Esther was vastberaden. Er moest een licht in haar zijn dat iedereen gelukkig kon maken. Dat had ze al lang ontdekt. Een licht dat gek genoeg iedere keer ging schijnen als ze stopte met iets doen. Het kwam juist als ze stil werd en de dingen om haar heen geen naam meer gaf. Dan was ze wie ze was en dat maakte haar blij.
En zo werd het beeld van Esther op het scherm steeds helderder. De andere mensen op het scherm snapte er niks van. Maar dat hoefde ook niet. Het maakte hen ook blij en dat was wat telde. En zo werd het scherm steeds lichter en lichter. Totdat het zo licht was geworden dat de beelden niet meer van elkaar onderscheden konden worden. En dat was het moment waarop de lamp zich weer herinnerde dat hij een lamp was. Hij zag alleen nog maar licht en snapte toen dat licht het enige was wat hem echt gelukkig maakte.

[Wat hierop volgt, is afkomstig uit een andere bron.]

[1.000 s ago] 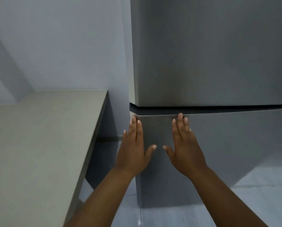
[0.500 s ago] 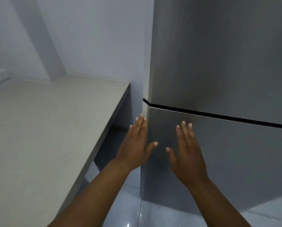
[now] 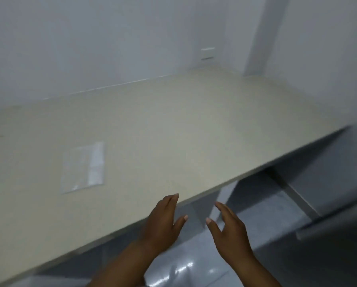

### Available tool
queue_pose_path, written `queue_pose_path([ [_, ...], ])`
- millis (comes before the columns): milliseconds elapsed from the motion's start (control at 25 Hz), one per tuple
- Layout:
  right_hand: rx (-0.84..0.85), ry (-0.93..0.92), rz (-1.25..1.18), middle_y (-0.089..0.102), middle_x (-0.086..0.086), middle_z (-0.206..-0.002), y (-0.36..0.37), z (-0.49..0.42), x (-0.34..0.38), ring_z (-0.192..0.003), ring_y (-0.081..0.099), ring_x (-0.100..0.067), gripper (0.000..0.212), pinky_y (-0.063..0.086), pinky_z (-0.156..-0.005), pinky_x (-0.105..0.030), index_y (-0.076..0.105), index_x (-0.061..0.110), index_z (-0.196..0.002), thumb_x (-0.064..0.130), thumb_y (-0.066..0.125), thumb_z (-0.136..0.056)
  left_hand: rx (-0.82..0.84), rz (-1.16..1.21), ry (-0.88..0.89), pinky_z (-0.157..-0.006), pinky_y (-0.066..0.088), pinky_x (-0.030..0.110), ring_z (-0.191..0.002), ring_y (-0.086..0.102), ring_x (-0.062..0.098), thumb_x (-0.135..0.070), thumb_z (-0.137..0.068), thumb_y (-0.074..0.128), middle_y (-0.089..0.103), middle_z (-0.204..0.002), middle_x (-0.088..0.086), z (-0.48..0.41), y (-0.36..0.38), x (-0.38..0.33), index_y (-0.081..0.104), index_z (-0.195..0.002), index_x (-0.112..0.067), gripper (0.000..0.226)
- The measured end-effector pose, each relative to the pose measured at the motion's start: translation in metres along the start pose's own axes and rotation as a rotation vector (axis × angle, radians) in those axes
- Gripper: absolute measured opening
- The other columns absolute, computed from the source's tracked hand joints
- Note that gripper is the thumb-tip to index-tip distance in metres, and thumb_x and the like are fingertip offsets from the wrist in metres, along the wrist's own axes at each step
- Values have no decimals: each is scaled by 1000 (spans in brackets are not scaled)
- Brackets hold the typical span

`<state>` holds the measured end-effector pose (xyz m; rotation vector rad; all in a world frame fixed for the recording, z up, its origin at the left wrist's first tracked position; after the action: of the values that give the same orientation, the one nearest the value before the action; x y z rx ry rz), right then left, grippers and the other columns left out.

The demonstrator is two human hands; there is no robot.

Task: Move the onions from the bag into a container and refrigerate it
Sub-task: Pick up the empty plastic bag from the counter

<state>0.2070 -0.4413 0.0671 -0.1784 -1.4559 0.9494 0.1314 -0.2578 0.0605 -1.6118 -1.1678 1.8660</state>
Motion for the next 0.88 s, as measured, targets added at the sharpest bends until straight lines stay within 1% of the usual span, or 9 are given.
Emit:
queue_pose_path([
  [120, 219, -67, 9, 50, 7, -141, 79, -22, 51, -123, 51, -14, 52, 43, -104, -31, 47, 25, -138, 34, 64, -90, -157, 30, -284, -106, 28, 16, -136, 39, 10, -46, -93, 52, 43, -148, -4, 37, -49, 92, 35, -147, -17, 64],
  [280, 402, -70, -30, 57, 6, -135, 178, -54, 120, -111, 56, -8, 46, 41, -91, -19, 55, 21, -133, 28, 67, -88, -296, 100, -584, -105, 43, 35, -132, 46, 16, -46, -93, 52, 48, -143, -1, 70, -107, 197, 39, -144, -17, 60],
  [360, 436, -66, -13, 61, 3, -130, 217, -75, 149, -106, 55, -5, 44, 38, -90, -18, 57, 18, -130, 28, 66, -89, -353, 110, -691, -102, 46, 38, -129, 50, 19, -44, -92, 54, 50, -141, 2, 72, -133, 237, 43, -141, -16, 58],
  [440, 457, -45, 33, 63, -1, -126, 261, -100, 180, -103, 55, -10, 41, 38, -91, -22, 58, 16, -127, 29, 64, -89, -386, 131, -791, -101, 46, 40, -127, 50, 21, -42, -92, 55, 51, -140, 3, 67, -156, 281, 46, -139, -16, 54],
  [560, 439, -2, 84, 63, -4, -123, 310, -137, 216, -110, 57, -20, 43, 38, -91, -24, 57, 12, -128, 31, 62, -89, -372, 151, -883, -103, 44, 41, -129, 47, 25, -39, -92, 55, 49, -139, 7, 43, -180, 333, 47, -138, -14, 53],
  [680, 421, 34, 108, 62, -1, -113, 346, -167, 234, -105, 55, -19, 46, 37, -87, -24, 54, 12, -131, 31, 59, -89, -332, 193, -929, -103, 42, 40, -128, 46, 29, -36, -92, 55, 47, -140, 11, 14, -190, 368, 47, -137, -11, 53],
  [760, 406, 62, 133, 61, 2, -98, 358, -181, 237, -96, 52, -19, 33, 37, -84, -25, 60, 16, -118, 29, 58, -88, -338, 269, -967, -103, 41, 38, -127, 48, 30, -35, -92, 55, 48, -138, 13, 1, -190, 380, 47, -137, -10, 52],
  [840, 399, 83, 184, 54, 5, -84, 366, -190, 238, -87, 48, -19, 5, 35, -78, -26, 56, 23, -88, 28, 56, -87, -375, 345, -1016, -102, 40, 35, -124, 51, 30, -32, -92, 56, 54, -134, 14, -6, -189, 388, 49, -135, -9, 50],
  [880, 400, 104, 189, 52, 4, -83, 368, -191, 237, -84, 47, -19, 9, 36, -76, -26, 50, 23, -81, 29, 56, -85, -394, 388, -1044, -101, 41, 33, -123, 53, 29, -30, -91, 58, 58, -132, 14, -7, -188, 391, 51, -134, -9, 48],
])
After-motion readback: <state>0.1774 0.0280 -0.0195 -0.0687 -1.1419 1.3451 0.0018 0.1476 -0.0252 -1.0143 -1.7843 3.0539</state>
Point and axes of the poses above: each hand's wrist, its own z-axis away from the middle knuckle, its own y-axis out of the palm, x = y × z, the point moved 5 cm from there along -z, towards the middle knuckle
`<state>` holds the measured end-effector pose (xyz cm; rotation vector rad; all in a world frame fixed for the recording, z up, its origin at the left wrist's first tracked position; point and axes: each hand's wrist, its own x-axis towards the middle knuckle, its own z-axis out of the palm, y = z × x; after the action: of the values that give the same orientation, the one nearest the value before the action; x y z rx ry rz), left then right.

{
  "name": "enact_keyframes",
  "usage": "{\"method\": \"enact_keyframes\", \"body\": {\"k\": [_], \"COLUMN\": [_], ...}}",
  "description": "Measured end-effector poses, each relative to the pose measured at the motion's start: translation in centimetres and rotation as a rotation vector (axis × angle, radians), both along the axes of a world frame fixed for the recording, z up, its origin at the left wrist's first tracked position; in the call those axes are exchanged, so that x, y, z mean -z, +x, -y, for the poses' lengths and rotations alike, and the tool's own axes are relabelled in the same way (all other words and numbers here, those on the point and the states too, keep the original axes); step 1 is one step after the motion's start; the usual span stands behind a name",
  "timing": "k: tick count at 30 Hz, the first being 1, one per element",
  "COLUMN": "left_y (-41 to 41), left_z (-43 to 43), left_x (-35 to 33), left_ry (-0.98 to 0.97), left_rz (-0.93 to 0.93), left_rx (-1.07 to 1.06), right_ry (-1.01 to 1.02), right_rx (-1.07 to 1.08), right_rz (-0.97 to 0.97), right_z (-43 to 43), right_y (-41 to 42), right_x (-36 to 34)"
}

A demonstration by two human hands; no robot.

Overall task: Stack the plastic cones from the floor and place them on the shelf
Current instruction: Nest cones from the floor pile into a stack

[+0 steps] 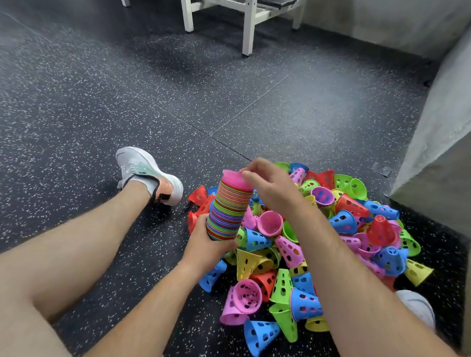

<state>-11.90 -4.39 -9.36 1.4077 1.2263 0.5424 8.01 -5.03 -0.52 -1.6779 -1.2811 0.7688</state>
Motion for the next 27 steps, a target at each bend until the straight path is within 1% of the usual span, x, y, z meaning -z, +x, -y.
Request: {"method": "enact_keyframes", "body": {"k": [1, 3, 5, 7, 9, 12, 14, 17, 19, 24, 27], "left_y": [0.0, -0.3, -0.7, -1.1, -1.2, -1.3, -1.4, -1.6, -1.7, -1.3, -0.9], "left_z": [-0.1, -0.2, -0.4, -0.6, -0.7, -0.9, -0.9, -1.0, -1.0, -0.6, -0.3], "left_x": [-0.1, 0.0, 0.1, 0.1, 0.1, 0.4, 0.5, 1.0, 1.3, 1.3, 1.1], "left_ry": [0.002, 0.002, -0.013, -0.024, -0.032, -0.047, -0.056, -0.066, -0.080, -0.111, -0.108], "left_rz": [0.007, 0.008, 0.013, 0.014, 0.011, 0.002, -0.003, -0.011, -0.020, -0.024, -0.028], "left_rx": [-0.014, -0.038, -0.056, -0.067, -0.069, -0.060, -0.054, -0.066, -0.070, -0.058, -0.050], "right_ry": [-0.042, -0.051, -0.021, -0.024, -0.121, -0.299, -0.373, -0.470, -0.466, -0.430, -0.357], "right_rx": [-0.031, -0.018, 0.055, 0.144, 0.164, 0.008, -0.079, -0.139, -0.104, 0.045, 0.202], "right_rz": [0.001, -0.026, -0.048, -0.018, 0.114, 0.408, 0.493, 0.624, 0.630, 0.565, 0.406], "right_z": [0.0, -0.3, -0.7, -1.3, -1.7, -1.9, -1.7, -1.3, -1.1, -0.4, 0.3], "right_y": [-0.6, -1.4, -1.4, -0.9, -0.1, 0.5, 0.2, -0.7, -0.9, 0.4, 1.9], "right_x": [0.1, 0.4, 0.7, 1.4, 2.8, 5.7, 7.6, 9.7, 10.5, 10.2, 8.7]}}
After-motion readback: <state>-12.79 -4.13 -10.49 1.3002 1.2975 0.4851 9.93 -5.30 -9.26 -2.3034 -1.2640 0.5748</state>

Af en toe kwam er nog eens een kleur of een vorm langs. Dan lachte de lamp er om en scheen er met zijn licht op zodat ze deel van zijn licht bleven. Hij had geen zin meer om beelden te maken. Gelukkig zijn was genoeg.
Vanaf toen besloot de lamp alleen nog maar licht te zijn. Lamp zijn had nu geen enkele zin meer. Zelfs de naam zon werd betekenisloos. Alsof er nog iets anders zou zijn dan zon. Gewoon het licht zijn was het enige wat telde. En tot op de dag van vandaag straalt dit licht in volle glorie.